> _TRY IT_
Which lines below contain "toward"? Copy every one of them.

> _RECORDS TO PROCESS_
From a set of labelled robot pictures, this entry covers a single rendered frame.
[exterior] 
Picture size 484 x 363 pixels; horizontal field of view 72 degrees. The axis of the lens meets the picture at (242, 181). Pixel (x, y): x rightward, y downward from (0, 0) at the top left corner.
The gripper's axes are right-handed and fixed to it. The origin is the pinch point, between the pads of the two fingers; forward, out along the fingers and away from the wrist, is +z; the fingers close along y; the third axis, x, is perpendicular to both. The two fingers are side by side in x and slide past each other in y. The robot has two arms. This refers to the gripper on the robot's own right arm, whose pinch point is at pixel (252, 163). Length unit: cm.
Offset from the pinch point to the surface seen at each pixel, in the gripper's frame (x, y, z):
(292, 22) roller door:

==

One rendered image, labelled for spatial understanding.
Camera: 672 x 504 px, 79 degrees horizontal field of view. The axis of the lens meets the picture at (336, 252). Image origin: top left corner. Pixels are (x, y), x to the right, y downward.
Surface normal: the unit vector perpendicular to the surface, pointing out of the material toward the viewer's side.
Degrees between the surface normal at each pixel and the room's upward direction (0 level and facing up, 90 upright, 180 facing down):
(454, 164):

==

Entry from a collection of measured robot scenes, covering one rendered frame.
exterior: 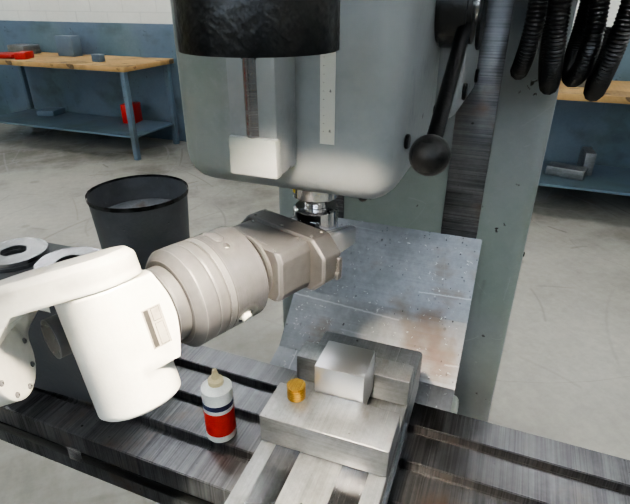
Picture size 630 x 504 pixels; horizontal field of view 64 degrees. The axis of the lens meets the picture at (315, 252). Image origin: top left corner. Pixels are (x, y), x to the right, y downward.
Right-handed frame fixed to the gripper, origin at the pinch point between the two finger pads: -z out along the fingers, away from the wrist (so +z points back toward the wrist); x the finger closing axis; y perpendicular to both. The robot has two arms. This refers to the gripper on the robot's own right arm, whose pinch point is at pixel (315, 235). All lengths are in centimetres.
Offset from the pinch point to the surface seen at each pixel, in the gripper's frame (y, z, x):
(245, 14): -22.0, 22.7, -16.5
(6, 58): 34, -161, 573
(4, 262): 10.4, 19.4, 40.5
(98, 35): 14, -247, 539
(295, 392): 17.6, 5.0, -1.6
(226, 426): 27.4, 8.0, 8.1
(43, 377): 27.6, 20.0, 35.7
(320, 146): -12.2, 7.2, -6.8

> _OUTPUT OF THE TASK_
Surface normal: the unit vector perpendicular to the surface, pointing out of the material toward the viewer's side.
Right-handed frame fixed to the gripper, origin at the pinch point between the two finger pads: -z out along the fingers, away from the wrist (so +z points back toward the wrist); x the finger closing axis; y perpendicular to both. The robot has two arms. This refers to the gripper on the robot's own right arm, whose pinch point is at pixel (315, 235). All lengths are in centimetres.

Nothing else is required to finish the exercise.